Pour calmer une rage de dent, je ne suis pas allé dehors, mais j'ai lu
quelques extraits de la prose tronquée de Jouette, dont Jean-Denis a parlé
récemment :-)

On trouve des choses vraiment très curieuses, chez ce bonhomme ! Par
exemple, M. Jouette parle du « gabonais »... ;-D

C'est vrai, la langue gabonaise plus connue que le liechtensteinois ou
l'éthiopien, mais elle est pâtit de l'aura de la langue belge... :-)))))

L'étrange glose de M. Jouette illustrait un propos sur certaines
bizarreries graphiques concernant les noms propres (désolé, je n'ai pas les
références du texte sous les yeux).

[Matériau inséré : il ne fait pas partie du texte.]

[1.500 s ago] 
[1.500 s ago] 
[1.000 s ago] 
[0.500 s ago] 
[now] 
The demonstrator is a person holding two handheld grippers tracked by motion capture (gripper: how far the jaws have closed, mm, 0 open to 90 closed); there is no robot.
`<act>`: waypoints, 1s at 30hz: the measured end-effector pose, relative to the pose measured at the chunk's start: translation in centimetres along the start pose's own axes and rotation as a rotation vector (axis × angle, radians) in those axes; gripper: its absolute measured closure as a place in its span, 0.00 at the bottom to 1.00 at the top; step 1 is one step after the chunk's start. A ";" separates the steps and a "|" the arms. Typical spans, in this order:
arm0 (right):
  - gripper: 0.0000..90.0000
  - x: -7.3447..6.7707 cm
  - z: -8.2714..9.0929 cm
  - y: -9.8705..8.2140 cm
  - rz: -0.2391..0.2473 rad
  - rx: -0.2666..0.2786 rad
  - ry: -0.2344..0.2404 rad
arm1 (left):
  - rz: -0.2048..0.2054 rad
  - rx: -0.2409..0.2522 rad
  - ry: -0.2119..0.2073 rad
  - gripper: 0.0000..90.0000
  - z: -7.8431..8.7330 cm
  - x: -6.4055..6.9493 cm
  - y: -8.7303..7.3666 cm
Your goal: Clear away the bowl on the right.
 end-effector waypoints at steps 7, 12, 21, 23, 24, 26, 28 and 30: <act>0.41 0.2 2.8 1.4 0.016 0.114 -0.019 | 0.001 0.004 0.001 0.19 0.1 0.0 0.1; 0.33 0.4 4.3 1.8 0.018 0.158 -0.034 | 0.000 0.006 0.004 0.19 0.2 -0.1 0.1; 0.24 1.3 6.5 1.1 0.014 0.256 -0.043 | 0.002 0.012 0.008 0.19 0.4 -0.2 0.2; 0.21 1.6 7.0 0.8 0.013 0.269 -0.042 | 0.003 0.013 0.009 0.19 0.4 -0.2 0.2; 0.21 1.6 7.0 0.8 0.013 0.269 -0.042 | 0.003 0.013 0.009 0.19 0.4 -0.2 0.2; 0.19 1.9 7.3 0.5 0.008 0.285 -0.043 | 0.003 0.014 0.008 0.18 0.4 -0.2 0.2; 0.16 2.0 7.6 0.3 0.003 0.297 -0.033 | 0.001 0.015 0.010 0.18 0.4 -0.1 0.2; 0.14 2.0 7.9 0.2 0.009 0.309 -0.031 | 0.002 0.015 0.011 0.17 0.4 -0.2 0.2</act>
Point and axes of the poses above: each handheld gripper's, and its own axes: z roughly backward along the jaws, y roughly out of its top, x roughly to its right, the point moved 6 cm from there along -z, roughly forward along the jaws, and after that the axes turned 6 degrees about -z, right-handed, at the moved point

Ainsi s'appuyait-il sur cette langue «
étrangère » qu'est le « gabonais » pour évoquer l'irruption de l'apostrophe
dans N'Djolé (c'est le nom d'un bled).

Cet exemple - maladroitement formulé - me permet de rebondir, au moins
partiellement, sur la discussion concernant la transcription graphique de
certains phonèmes.

Mais tout d'abord, une précision s'impose : malgré un taux d'analphabétisme
(au moins fonctionnel) important, la grande majorité des Gabonais a pour
langue maternelle... le français. La plupart des langues africaines n'ayant
pas de véritable passé écrit, c'est en fait aux « trois M » (marchands,
militaires et missionnaires ; surtout à ces derniers) que l'on doit la
transcription des langues africaines en caractères latins et, partant, la
graphie à l'occidentale des patronymes et des toponymes.

Or, cette transcription s'est parfois traduites par des aberrations* au
regard des traditions linguistiques africaines. Ainsi a-t-on jugé utile
d'introduire l'apostrophe dans la graphie de patronymes et de toponymes
dont la prononciation était jugée exotique : N'Diaye, N'Djolé, M'Bourou...

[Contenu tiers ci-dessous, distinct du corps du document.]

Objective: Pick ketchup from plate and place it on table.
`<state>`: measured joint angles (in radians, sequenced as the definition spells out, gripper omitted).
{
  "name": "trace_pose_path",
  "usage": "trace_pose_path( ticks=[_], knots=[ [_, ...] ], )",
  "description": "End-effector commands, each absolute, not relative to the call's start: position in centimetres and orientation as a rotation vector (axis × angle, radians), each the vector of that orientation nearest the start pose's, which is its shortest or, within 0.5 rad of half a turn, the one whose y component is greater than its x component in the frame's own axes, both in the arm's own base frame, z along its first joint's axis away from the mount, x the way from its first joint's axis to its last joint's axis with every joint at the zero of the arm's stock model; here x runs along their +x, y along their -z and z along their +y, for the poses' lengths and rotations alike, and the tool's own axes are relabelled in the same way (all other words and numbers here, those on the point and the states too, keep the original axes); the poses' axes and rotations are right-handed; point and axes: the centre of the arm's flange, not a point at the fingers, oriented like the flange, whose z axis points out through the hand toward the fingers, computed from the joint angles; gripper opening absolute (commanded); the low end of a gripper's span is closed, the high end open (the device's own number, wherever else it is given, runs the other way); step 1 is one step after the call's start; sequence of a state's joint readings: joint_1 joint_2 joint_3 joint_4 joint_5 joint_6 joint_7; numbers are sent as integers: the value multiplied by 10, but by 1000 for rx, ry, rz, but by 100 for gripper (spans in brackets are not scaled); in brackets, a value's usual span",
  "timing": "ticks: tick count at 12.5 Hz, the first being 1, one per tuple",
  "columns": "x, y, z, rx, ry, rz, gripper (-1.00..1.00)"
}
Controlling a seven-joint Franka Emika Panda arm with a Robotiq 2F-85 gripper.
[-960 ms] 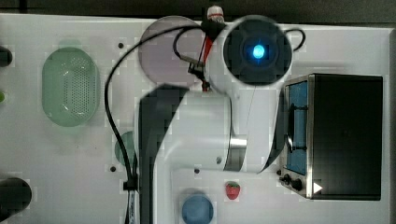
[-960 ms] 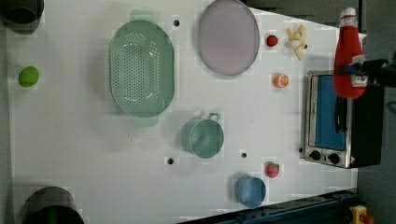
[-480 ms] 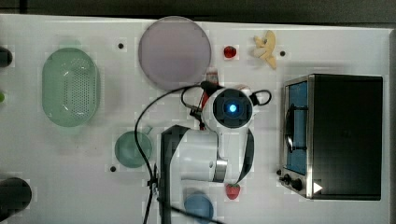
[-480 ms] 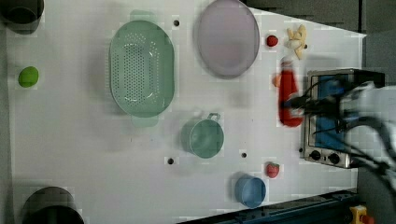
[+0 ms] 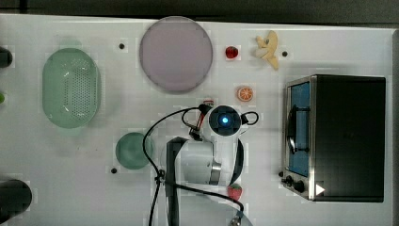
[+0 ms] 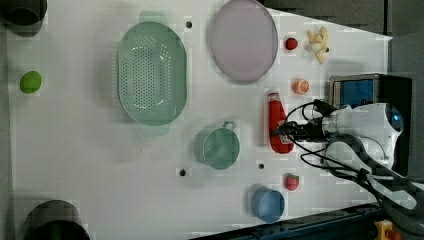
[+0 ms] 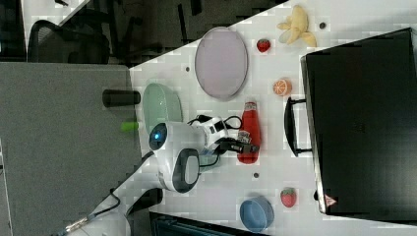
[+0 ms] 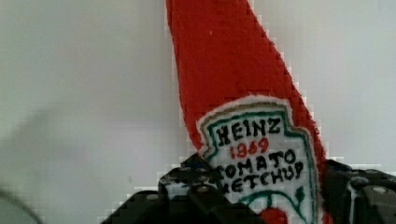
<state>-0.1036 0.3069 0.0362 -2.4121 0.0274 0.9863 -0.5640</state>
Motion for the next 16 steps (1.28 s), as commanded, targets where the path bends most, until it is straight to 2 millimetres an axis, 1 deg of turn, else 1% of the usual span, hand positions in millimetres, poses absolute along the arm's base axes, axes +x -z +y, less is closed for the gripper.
trace_pose_path(
  ticks=[1,2,3,4,5,6,8,9,10,11,13,14,16],
  knots=[
    [506,-209,-34,-3070,-34,557,25],
    [506,-210,-33,-3070,-30,555,46],
    [510,-216,-32,-3069,-9,551,68],
    [515,-229,-30,-3067,34,544,90],
    [521,-247,-29,-3063,89,536,100],
    [529,-271,-26,-3057,159,524,100],
    [545,-330,-18,-3037,316,499,100],
    [552,-359,-14,-3018,367,530,100],
    [556,-386,-11,-2993,381,607,100],
    [559,-410,-7,-2967,347,713,100],
    [556,-451,0,-2943,193,900,100],
    [554,-472,2,-2933,120,980,100],
    [553,-518,4,-2915,36,1091,100]
  ],
)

Par paresse ou par ignorance (chez bien des colons, c'était aussi par
mépris), la plupart des Français en sont venus à inventer une prononciation
de pure fantaisie : « haine-djo-lé » (Ndjolé), « aime-ka-pa » (Mkapa), et
ainsi de suite. Autrement dit, utilisent trois phonèmes pour prononcer les
deux lettres initiales de ces exemples et des autres mots du même acabit...

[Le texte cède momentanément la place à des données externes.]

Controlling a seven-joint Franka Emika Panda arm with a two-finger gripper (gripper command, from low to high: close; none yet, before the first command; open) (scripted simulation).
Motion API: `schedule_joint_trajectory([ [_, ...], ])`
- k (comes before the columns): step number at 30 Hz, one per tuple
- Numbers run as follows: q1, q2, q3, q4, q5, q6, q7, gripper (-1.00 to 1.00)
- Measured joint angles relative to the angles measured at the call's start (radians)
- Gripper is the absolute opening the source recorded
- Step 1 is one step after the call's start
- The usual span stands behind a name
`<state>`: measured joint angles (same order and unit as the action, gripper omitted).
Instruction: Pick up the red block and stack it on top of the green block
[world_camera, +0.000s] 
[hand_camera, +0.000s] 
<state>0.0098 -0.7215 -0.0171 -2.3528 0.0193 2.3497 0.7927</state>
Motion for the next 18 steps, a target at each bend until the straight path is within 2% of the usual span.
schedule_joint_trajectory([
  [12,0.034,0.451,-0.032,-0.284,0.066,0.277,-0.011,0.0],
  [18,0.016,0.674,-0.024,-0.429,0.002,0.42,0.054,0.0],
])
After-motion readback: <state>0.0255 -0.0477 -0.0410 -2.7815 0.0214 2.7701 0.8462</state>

Or, AUCUN Africain ne prononce de la sorte ! - fût-il de langue gabonaise ;-)
Tous prononcent d'une matière fluide et « soudée », c'est-à-dire à l'aide
de deux phonèmes seulement, les couples « ND », « MB » et autres « NZ ». Ce
qui semble d'ailleurs plus logique.

L'apostrophe « exotique » de certains patronymes et toponymes a donc pour
effet d'induire en erreur bien des Français et d'introduire une
prononciation fantaisiste et injustifiée. D'ailleurs, la tendance penche en
faveur de la suppression de ces apostrophes superfétatoires : on écrit plus
volontiers « Ndolé » que « N'Djolé ». Même si, dans certains cas, le doute
subsiste : au Sénégal, on trouve aussi bien des « N'Diaye » que des «
Ndiaye » ; au Tchad, faut-il écrire « N'Djaména » ou « Ndjaména » (sans
parler du problème de l'accent aigu) ?

Selon moi, la graphie sans apostrophe - avec prononciation à l'avenant - se
justifie d'autant plus qu'elle correspond à un type de sonorités dont
seulement deux d'entre elles conservent, ici ou là, à l'écrit, l'apostrophe
: N(')D et M(')B. C'est oublier toutes les autres prononciations issues du
même moule. Avec le N, il y a bien sur Ndiaye ou Ndadaye (ND) ; mais il y a
aussi les Nzamba et Nzaloussou (NZ), Ntaryamira et Ntare (NT), Nkrumah
(NK), Njawé (NJ) et autres Ngolo (NG). Même cause et mêmes effets avec le M
: au-delà de Mbaye et Mbeki, il ne faudrait pas oublier les Mkapa, Mswati,
Mvondo et autres Mwinyi. Sans compter, dans un registre similaire, les
Kpatindé, Kwabena et autres Gbedey.
Bref, autant de patronymes bien réels qui s'accommodent fort bien de
l'absence d'apostrophe.

Comme quoi, la typographie - par certains de ses attributs - peut parfois
troquer sa fonction utilitaire pour endosser l'habit militant...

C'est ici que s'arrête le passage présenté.